• [PROBLEM DESCRIPTION] Each line from the one holding "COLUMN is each" to the end of the data below must be output verbatim, with no other lines.

• [COLLECTED MATERIAL]
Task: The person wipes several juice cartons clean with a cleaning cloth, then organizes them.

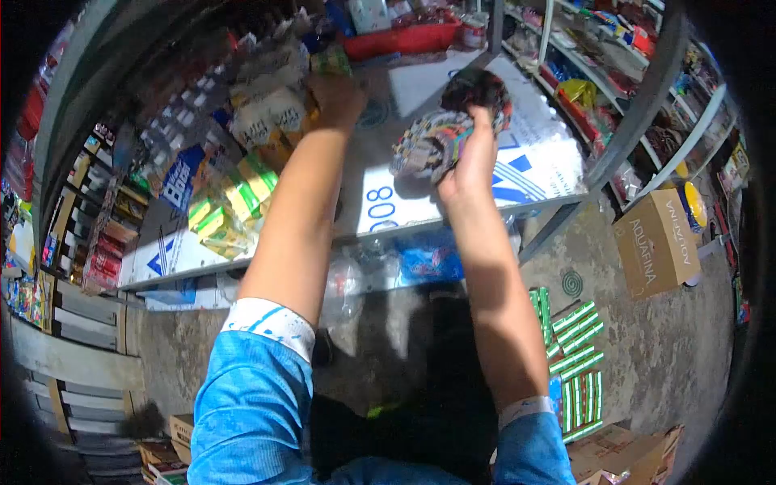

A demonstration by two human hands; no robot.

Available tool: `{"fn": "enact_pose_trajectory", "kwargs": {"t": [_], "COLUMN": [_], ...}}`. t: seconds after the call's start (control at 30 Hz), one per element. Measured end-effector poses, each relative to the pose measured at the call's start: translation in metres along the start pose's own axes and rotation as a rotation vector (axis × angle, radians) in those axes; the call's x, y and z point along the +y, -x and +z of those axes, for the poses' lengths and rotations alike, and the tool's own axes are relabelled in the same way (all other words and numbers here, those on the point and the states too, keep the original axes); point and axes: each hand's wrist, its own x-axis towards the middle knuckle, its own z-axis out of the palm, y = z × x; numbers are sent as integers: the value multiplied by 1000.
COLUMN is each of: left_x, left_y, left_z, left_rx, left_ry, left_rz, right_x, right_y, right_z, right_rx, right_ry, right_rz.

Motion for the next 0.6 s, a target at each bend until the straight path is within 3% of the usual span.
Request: {"fn": "enact_pose_trajectory", "kwargs": {"t": [0.03, 0.07, 0.1, 0.17, 0.23, 0.3, 0.37, 0.5, 0.57, 0.6], "left_x": [-1, -4, 0, 2, 2, 0, 10, 1, -9, -15], "left_y": [-18, -6, -3, 1, -4, 1, 13, 71, 91, 117], "left_z": [22, -13, -28, -34, -28, -19, -15, -40, -43, -83], "left_rx": [213, 26, 37, -129, -109, -88, 28, 47, -298, -410], "left_ry": [15, 262, 266, 23, 55, 85, 257, 133, 335, 365], "left_rz": [30, 0, 8, -27, -49, -79, -262, -96, 113, 162], "right_x": [-1, 0, 1, -5, -5, 2, 6, -5, -6, -5], "right_y": [-1, -7, -10, -7, -9, -13, -13, -9, -16, -21], "right_z": [-1, 0, -1, 4, 4, 1, 2, 8, 3, -2], "right_rx": [-28, -6, 21, 43, 92, 11, 24, 68, 85, 41], "right_ry": [-24, -8, 10, -9, -26, -31, -17, -30, -32, -36], "right_rz": [19, -30, -70, -53, 17, 11, -14, -45, -72, -94]}}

• [SOLUTION TO THIS TASK]
COLUMN is each of: left_x, left_y, left_z, left_rx, left_ry, left_rz, right_x, right_y, right_z, right_rx, right_ry, right_rz.

Motion for the next 0.6 s, a target at each bend until the straight path is within 3% of the usual span.
Request: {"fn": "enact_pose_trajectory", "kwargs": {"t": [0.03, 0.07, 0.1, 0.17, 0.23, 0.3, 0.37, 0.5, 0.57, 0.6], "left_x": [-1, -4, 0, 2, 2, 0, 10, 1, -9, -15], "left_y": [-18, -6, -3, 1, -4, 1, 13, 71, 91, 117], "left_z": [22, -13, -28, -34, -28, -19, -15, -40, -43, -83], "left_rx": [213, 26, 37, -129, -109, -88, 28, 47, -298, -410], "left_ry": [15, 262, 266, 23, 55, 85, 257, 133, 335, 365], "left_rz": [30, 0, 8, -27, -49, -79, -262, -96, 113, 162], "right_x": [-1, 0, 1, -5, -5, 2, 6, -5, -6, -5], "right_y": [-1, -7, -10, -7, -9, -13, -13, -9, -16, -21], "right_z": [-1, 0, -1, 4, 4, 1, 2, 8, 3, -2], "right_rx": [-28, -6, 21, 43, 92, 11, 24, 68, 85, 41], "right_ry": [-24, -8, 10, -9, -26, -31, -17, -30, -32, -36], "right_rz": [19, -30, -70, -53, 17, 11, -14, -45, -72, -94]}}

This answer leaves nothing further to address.